Health care reform proponents could find encouragement in recent Obama administration comments on the issue of taxing health care benefits. The President, having adamantly rejected the concept during last year’s campaign (thereby violating a cardinal rule of politics: “never say anything you can’t later on claim was misinterpreted by your enemies”) indicated through White House budget director Peter Orzsag that he considered the issue very much on the table.

Since passage of health care reform is likely to require almost unanimous support by the fifty-eight Senate Dems—or maybe fifty-nine, depending on the eventual emergence of a winner from the long Minnesota winter—the President’s willingness to back down is a positive step (although sophisticated financial thinkers will note that shuffling funding sources will do nothing to reduce total costs).

What the administration’s openness to compromise also does, however, is move the spotlight onto another issue with the potential of sinking health care reform: the inclusion or otherwise of a public program option in a reform structure.

If the discussion at the March 5 White House Health Care Forum is a reliable guide, there is a real possibility that meaningful reform could fall victim to a battle between Democratic liberals’ insistence on a public program option and the insurance industry’s determination to stop a proposal that would allow the entity setting the health care system rules also to be a competitor.

Setting aside my own reservations about public programs, I believe it’s possible to craft a compromise, even assuming that liberal Dems who believe it’s not reform without a public program won’t be willing to back off (even in exchange for actually getting reform passed).

With current front-runner reform models all including some form of “insurance exchange,” a public program option could be written into reform legislation but implemented only when insurer premium increases for the standard coverage exceed a predetermined target, for example CPI change plus one percent. To minimize the effects of local and year-to-year aberrations and insurer premium variations, the trigger test could perhaps be applied on a biennial basis for each regional exchange, with the premium number in the comparison being a weighted average across insurers, and with the CPI percentage that for the region. This approach doesn’t cover the first year, since it’s dependent on year-to-year changes, but the Massachusetts Connector and Netherlands health care reform experiences suggest that insurers will offer aggressively low rates initially in order to build market share.

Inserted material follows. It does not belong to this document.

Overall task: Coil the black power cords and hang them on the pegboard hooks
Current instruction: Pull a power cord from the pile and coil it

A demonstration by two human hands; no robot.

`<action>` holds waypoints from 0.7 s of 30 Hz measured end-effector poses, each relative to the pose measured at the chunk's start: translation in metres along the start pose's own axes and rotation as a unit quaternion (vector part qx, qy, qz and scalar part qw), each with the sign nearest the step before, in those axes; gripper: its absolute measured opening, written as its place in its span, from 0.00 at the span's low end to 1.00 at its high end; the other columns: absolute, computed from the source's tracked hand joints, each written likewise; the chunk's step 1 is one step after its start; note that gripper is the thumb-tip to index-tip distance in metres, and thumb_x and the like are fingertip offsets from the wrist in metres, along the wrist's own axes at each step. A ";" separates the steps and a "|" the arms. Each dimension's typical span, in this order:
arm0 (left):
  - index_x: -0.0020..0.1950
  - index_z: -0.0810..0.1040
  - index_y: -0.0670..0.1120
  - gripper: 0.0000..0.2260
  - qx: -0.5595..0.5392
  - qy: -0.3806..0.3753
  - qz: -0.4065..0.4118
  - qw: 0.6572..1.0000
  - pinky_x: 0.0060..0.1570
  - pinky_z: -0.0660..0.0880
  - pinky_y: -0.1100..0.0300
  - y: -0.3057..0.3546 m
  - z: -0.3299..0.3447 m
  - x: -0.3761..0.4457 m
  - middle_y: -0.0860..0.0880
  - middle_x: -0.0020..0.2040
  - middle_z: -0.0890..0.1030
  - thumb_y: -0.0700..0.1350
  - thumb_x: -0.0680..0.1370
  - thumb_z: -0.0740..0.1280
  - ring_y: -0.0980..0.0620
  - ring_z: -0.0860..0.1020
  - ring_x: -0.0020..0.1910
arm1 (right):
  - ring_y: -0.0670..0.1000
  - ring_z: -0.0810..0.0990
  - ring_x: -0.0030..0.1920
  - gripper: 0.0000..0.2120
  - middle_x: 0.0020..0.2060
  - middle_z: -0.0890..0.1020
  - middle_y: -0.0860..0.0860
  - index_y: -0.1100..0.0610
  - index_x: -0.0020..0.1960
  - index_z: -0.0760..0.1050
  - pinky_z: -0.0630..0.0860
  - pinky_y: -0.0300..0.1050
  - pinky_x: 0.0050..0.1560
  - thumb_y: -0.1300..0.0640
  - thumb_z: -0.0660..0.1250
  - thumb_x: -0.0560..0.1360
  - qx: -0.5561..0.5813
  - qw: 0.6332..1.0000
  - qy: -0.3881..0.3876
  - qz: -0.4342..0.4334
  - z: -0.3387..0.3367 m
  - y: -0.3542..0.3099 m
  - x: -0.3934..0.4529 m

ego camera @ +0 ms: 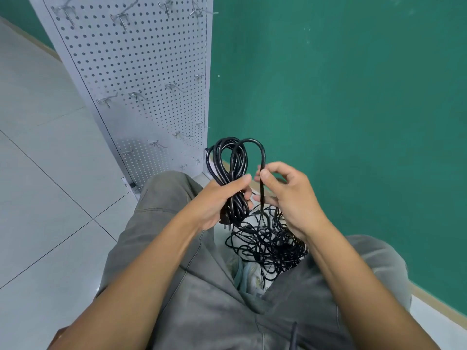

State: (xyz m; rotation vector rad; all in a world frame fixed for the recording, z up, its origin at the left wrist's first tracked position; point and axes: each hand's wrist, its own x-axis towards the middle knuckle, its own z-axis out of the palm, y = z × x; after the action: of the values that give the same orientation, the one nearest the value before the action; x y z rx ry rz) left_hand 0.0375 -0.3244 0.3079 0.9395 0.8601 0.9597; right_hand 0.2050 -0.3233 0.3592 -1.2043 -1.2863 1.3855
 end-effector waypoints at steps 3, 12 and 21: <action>0.60 0.83 0.46 0.13 -0.007 -0.006 0.016 1.000 0.55 0.80 0.51 -0.005 0.003 0.003 0.45 0.52 0.86 0.51 0.79 0.71 0.46 0.84 0.53 | 0.47 0.85 0.42 0.05 0.36 0.85 0.44 0.62 0.47 0.79 0.85 0.51 0.51 0.62 0.68 0.81 0.056 0.998 0.004 0.004 0.018 -0.028 -0.004; 0.39 0.86 0.51 0.15 -0.102 -0.084 0.003 0.991 0.63 0.77 0.50 0.009 -0.004 -0.006 0.49 0.47 0.85 0.59 0.77 0.70 0.48 0.84 0.50 | 0.43 0.75 0.24 0.08 0.35 0.77 0.47 0.63 0.53 0.81 0.75 0.41 0.28 0.58 0.69 0.81 -0.012 0.999 0.045 0.021 0.032 -0.042 -0.001; 0.44 0.79 0.44 0.08 -0.094 -0.138 -0.013 0.986 0.54 0.77 0.47 0.002 -0.004 -0.004 0.47 0.39 0.77 0.43 0.81 0.63 0.48 0.77 0.37 | 0.40 0.84 0.50 0.13 0.57 0.83 0.48 0.59 0.65 0.78 0.81 0.40 0.53 0.67 0.64 0.82 -0.021 0.998 0.031 -0.050 0.022 -0.016 0.011</action>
State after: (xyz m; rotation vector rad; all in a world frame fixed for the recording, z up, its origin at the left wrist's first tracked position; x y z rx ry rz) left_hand 0.0320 -0.3262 0.3092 0.8714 0.5368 0.8491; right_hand 0.1816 -0.3145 0.3737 -1.1847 -1.3195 1.2465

This kind of trigger approach should appease liberal concerns, and provide insurers with a very considerable incentive to control premiums, while insulating them—so long as they are successful—from any new cost-shifting effects. This doesn’t mean the trigger would be popular—after all, one definition of a compromise is something that both parties detest—but with Liberal Democrats convinced that public programs are far less costly, and Insurers and their Republican allies espousing the free market as the answer to our problems, who could reasonably object?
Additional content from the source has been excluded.